DIRECTIONS FOR THIS TASK
The response must contain every line from the records below that has "each".
____
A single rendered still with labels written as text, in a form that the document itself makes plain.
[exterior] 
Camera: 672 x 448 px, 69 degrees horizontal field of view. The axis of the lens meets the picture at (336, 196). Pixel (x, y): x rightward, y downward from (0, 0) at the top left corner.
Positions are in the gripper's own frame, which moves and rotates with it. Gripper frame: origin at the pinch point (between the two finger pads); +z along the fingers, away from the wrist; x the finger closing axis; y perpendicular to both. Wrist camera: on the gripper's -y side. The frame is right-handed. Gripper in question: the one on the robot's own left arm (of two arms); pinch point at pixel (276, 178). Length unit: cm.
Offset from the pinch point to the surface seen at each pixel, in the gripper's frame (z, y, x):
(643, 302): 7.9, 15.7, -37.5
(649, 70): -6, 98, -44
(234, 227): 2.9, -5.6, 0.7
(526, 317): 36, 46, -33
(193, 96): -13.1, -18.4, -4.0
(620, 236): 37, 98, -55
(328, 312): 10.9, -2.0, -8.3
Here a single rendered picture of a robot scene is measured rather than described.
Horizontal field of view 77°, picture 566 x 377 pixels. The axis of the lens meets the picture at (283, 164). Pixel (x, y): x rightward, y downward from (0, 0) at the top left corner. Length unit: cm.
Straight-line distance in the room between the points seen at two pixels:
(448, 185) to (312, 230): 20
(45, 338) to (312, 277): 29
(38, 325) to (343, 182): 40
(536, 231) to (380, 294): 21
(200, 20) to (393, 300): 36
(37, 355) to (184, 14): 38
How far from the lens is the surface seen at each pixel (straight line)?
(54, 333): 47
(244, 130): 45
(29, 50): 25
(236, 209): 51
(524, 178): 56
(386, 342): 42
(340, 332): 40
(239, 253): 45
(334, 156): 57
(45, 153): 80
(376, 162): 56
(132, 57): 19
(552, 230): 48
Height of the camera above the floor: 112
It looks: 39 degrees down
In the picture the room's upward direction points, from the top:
____
RESPONSE TO THIS TASK
Offset from the pinch point to the surface seen at each pixel, in the gripper's frame (z, y, x):
How far from the lens is the surface seen at each pixel (straight line)?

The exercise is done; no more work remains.